Treasury Closes SLGS Window
On March 13, the U.S. Treasury Department announced that it is suspending sales of state and local
government series securities until further notice. The suspension is aimed at helping the Treasury manage
debt subject to the federal debt ceiling. The Treasury Department announced that debt would reach the
debt ceiling on March 15. Suspension of SLGS sales has become a standard component of the
extraordinary measures implemented by the Treasury Department over the past several years to keep the
government from defaulting on its debt during partisan congressional and White House battles over
increasing the debt ceiling. Beyond curtailing SLGS sales, additional extraordinary measures have
included halting investments in federal employee pension funds. The SLGS window is unlikely to reopen
until later this fall when the federal government will exhaust its borrowing ability. Until then,
governments can buy Treasuries from brokerage firms instead of using SLGS, but that might be more
costly. The GFOA will continue to closely monitor the Treasury Department and alert members to the
reopening of the SLGS window.
Senate Finance Committee Collecting Tax Reform Recommendations
Last week, the Senate Finance Committee announced that it will begin collecting federal tax reform
recommendations as part of its efforts to restructure the federal tax code.
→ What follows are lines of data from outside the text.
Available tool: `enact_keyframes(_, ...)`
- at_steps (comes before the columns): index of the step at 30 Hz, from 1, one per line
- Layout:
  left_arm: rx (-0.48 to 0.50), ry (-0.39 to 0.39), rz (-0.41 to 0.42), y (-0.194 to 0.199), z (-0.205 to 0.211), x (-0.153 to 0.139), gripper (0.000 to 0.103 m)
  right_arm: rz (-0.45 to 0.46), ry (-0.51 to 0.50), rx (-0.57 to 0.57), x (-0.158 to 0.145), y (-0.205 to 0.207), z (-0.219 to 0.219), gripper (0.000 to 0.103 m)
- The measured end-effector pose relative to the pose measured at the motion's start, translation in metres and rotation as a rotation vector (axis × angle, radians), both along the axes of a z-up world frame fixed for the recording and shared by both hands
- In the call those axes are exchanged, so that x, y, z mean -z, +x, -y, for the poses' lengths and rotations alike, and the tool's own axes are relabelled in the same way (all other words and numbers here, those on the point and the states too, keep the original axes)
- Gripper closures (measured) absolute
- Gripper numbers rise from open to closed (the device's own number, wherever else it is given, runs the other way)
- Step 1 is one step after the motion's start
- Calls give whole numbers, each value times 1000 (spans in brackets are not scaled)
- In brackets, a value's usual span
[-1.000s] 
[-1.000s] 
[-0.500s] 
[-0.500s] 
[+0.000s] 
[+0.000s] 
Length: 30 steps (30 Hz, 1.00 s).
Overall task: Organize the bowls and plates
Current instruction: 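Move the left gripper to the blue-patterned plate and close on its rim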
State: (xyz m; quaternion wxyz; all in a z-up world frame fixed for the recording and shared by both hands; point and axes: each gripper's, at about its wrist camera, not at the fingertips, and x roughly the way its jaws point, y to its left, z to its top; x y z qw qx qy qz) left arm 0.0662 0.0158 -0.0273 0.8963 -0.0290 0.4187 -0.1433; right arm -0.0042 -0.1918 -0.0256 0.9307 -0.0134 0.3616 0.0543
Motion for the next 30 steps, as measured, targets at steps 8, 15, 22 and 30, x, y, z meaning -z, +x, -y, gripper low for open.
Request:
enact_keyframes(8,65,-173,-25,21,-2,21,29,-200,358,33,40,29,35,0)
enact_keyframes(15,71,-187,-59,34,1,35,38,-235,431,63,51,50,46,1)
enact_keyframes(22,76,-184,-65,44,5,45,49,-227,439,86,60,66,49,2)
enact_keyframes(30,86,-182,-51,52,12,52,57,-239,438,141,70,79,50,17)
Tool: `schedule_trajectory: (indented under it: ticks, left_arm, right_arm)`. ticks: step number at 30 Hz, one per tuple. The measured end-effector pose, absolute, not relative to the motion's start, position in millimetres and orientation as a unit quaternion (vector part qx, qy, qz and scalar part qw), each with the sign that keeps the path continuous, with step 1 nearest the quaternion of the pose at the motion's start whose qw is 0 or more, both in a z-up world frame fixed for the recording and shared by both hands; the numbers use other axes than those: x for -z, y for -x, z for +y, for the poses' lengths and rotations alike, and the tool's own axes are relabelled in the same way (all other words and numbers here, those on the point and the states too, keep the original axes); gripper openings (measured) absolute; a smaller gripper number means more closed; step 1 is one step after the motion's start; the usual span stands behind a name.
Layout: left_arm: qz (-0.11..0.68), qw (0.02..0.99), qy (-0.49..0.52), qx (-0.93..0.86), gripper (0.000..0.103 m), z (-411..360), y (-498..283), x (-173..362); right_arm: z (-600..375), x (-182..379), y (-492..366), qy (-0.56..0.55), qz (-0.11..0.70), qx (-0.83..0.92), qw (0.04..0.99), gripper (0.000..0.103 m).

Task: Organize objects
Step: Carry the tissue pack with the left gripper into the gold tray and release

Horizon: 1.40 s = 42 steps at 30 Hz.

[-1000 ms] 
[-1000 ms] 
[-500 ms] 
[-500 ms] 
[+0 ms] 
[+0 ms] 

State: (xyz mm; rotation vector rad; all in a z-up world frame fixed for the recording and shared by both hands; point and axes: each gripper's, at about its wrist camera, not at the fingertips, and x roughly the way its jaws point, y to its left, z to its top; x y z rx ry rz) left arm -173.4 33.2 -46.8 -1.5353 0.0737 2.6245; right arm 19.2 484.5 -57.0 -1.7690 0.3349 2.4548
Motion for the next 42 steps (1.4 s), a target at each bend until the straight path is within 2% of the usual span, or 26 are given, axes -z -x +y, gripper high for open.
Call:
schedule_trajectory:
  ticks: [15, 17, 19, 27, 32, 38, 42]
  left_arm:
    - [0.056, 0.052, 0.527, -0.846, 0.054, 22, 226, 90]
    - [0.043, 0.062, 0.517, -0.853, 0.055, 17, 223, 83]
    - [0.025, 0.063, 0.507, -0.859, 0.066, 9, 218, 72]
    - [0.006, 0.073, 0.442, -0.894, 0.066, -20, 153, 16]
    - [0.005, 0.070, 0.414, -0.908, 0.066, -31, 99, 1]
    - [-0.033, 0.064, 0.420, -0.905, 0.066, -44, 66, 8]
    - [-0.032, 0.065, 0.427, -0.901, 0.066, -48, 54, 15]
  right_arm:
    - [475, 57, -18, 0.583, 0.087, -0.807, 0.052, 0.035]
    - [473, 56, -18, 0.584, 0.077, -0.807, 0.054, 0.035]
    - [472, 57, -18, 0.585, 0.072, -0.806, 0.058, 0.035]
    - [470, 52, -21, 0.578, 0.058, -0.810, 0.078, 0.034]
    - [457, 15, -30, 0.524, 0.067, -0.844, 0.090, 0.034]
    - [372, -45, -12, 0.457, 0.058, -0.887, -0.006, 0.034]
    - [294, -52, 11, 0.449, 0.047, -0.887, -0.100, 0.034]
Under the new leadership of
Chairman Orrin Hatch (R-UT), the committee has organized five working groups, led by a bipartisan pair
of lawmakers from the committee, who will review different segments of the code and provide suggested
reforms. GFOA members interested in providing input to these working groups can do so by contacting
them at the addresses below. The GFOA is particularly interested in the recommendations being
organized by the Community Development & Infrastructure working group, as this group is tasked with
recommending reforms to the portion of the tax code that contains tax-exempt bonds.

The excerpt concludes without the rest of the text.